A few days after the three-judge panel’s decision was filed, Crow said she did not think her son understood the magnitude of the case. Crow did not realize that her son’s case would be legal precedent, not just in her state, but also in six other states.
“I don’t think he understands that he’s done a really great thing,” Crow said.
Lowry said he was not nervous at all when he went to school that day and knew the other kids at school disagreed with the dress code policy.
“Everybody wanted to wear one because they didn’t like the dress code policy,” Lowry said. “And, they wanted to stand up for their rights.”
The Watson Chapel School Board appealed the Eighth Circuit’s decision at the U.S. Supreme Court in December.
“They weren’t punished for wearing the armbands, but for the message,” Lincoln said. “We are fighting to determine whether or not it’s permissible to regulate the time, place, and manner of a student protest of a school rule using apparel.”

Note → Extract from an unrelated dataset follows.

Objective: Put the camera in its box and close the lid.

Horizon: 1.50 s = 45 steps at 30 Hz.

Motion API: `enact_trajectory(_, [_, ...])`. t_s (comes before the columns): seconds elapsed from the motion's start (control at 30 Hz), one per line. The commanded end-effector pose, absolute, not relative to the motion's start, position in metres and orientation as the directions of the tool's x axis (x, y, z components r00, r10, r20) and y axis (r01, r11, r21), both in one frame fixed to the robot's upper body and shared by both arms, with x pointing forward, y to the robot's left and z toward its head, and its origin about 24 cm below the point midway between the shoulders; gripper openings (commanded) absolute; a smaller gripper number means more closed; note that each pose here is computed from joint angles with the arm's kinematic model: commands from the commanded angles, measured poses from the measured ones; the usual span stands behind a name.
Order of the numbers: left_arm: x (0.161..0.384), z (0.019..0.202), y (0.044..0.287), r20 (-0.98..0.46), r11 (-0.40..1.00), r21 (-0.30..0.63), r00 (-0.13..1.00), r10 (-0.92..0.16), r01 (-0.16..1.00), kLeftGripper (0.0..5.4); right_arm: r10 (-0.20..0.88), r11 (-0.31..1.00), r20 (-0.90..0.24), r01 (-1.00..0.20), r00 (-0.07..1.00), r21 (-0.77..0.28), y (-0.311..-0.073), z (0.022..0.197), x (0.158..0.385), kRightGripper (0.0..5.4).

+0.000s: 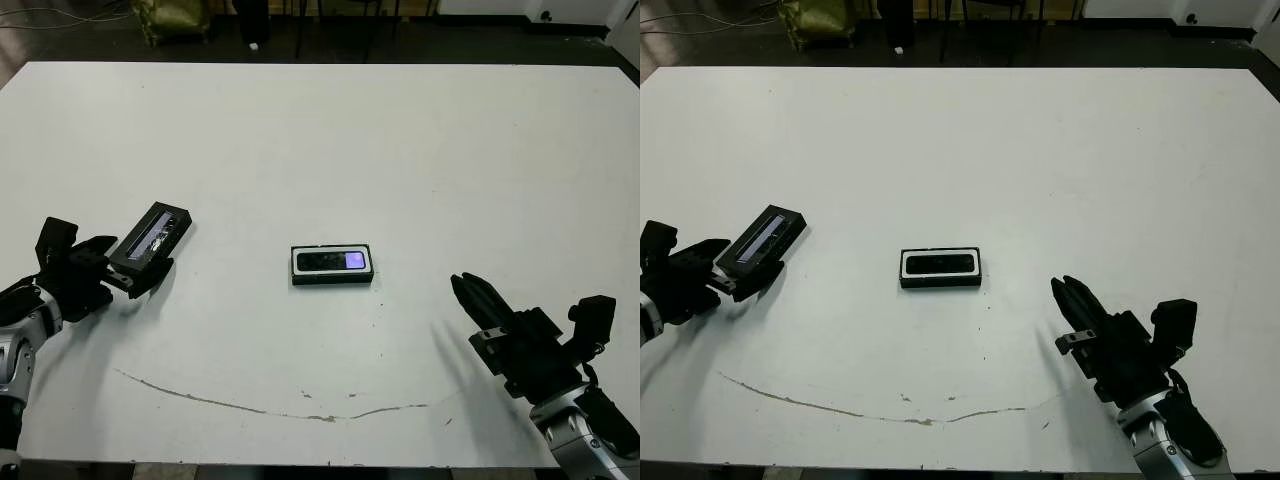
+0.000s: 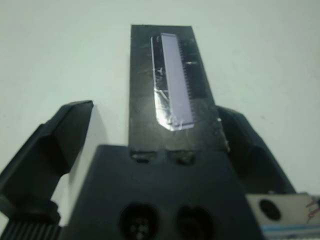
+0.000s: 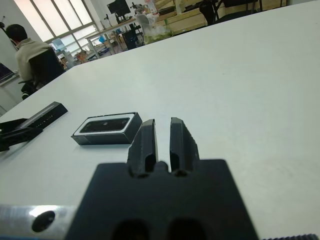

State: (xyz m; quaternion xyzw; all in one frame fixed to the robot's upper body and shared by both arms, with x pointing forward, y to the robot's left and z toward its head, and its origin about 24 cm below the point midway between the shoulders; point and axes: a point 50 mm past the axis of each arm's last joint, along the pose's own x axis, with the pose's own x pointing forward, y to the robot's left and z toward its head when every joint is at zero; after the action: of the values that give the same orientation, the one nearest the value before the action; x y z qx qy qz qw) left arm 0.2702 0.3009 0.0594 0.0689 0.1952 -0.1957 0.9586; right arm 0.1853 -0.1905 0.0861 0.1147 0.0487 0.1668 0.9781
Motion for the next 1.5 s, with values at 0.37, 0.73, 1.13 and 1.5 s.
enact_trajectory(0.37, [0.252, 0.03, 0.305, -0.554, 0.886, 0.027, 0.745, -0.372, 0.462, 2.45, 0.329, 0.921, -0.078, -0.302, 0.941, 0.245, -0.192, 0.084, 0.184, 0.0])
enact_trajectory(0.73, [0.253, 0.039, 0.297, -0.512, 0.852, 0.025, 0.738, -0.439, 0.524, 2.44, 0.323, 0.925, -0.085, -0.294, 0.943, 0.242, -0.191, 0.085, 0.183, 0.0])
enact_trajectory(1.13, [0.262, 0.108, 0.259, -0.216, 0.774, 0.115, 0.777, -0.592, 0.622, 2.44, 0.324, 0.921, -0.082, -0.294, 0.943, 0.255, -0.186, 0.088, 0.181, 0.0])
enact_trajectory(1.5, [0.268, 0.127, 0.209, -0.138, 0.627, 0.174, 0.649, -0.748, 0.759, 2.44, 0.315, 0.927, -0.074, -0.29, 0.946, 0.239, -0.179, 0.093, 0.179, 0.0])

Lowry’s case caught the eye of John Tinker, one of the litigants in the case 40 years ago. Tinker had a few choice words to say about Lowry’s case and about the school district’s position.

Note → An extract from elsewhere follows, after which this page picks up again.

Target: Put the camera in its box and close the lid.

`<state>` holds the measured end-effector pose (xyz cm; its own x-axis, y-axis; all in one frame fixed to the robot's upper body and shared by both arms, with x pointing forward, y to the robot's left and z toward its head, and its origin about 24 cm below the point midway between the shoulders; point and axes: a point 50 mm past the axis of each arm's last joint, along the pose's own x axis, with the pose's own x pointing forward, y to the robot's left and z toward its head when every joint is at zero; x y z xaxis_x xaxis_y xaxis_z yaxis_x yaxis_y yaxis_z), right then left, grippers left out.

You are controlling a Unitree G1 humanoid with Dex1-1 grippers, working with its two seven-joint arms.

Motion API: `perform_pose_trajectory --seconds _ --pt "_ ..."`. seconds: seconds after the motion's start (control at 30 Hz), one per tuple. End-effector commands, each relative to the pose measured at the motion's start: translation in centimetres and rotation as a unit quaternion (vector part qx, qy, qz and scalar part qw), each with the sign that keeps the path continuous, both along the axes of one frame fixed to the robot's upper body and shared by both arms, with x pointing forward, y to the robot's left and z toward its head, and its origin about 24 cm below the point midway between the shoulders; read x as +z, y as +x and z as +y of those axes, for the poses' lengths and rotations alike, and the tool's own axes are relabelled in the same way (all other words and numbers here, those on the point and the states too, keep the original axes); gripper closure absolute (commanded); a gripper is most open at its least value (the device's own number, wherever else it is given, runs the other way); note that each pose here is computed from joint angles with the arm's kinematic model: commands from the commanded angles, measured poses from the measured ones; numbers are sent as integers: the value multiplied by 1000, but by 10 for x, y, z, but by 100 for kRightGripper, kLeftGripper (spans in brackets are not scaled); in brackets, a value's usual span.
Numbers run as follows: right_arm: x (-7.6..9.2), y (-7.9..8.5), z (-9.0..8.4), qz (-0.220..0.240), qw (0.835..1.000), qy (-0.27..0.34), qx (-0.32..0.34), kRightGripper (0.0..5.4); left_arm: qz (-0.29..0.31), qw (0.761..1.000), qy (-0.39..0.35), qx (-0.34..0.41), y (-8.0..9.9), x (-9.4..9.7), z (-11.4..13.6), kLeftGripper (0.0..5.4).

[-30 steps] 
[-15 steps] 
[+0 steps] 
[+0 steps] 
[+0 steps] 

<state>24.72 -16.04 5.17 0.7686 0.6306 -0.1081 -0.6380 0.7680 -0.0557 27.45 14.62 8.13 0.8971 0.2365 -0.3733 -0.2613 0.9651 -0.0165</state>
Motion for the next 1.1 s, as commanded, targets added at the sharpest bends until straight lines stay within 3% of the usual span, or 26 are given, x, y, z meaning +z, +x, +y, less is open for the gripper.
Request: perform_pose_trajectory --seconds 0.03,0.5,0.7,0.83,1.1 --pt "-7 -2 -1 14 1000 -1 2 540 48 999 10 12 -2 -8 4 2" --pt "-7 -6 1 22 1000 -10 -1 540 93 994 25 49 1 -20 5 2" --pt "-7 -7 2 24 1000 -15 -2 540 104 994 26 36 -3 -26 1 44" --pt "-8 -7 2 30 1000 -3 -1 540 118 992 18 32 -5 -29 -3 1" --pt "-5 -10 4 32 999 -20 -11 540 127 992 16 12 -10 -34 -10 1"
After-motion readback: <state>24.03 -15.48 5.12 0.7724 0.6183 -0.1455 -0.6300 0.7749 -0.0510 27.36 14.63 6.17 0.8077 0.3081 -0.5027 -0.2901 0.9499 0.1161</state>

Lincoln said he did not agree with the way the ACLU was interpreting the Tinker lawsuit.“Tinker is not on point,” Lincoln said. “Black armbands are a logical trap.”
Tinker heard of the case and responded to Lincoln’s comment.
“Yeah they were a logical trap,” Tinker said. “And they fell for it.”
Dickson said Watson Chapel School District believed their policy was the law. She said Americans, in general, are not standing up when their rights are being violated, but in this case, teenagers broke the status quo.
“The silence is sometimes deafening when it comes to civil liberties violations,” Dickson said. “Because we have been complacent about exercising and protecting our civil liberties, you get enclaves of entities like this who certainly won’t respect them and are surprised that anyone would dare call them on a civil rights violation.”
Tinker said his lawsuit, nearly 40 years ago, gave him a degree of added confidence. Forty years later, one more person has gained a little more confidence, as well.
“It makes me want to do a lot more activism,” Lowry said. “I like standing up for myself.”
In December, the Watson Chapel School District filed a petition for certiorari to the U.S. Supreme Court asking for it to hear the case.
The school district is asking the Court to decide whether the Eighth Circuit improperly applied Tinker saying the “misapplication of Tinker can have far reaching effects” and that the Supreme Court must intervene to resolve a “split among the Eighth, Fifth and Ninth Circuit Court of Appeals concerning the application of Tinker to school dress codes.”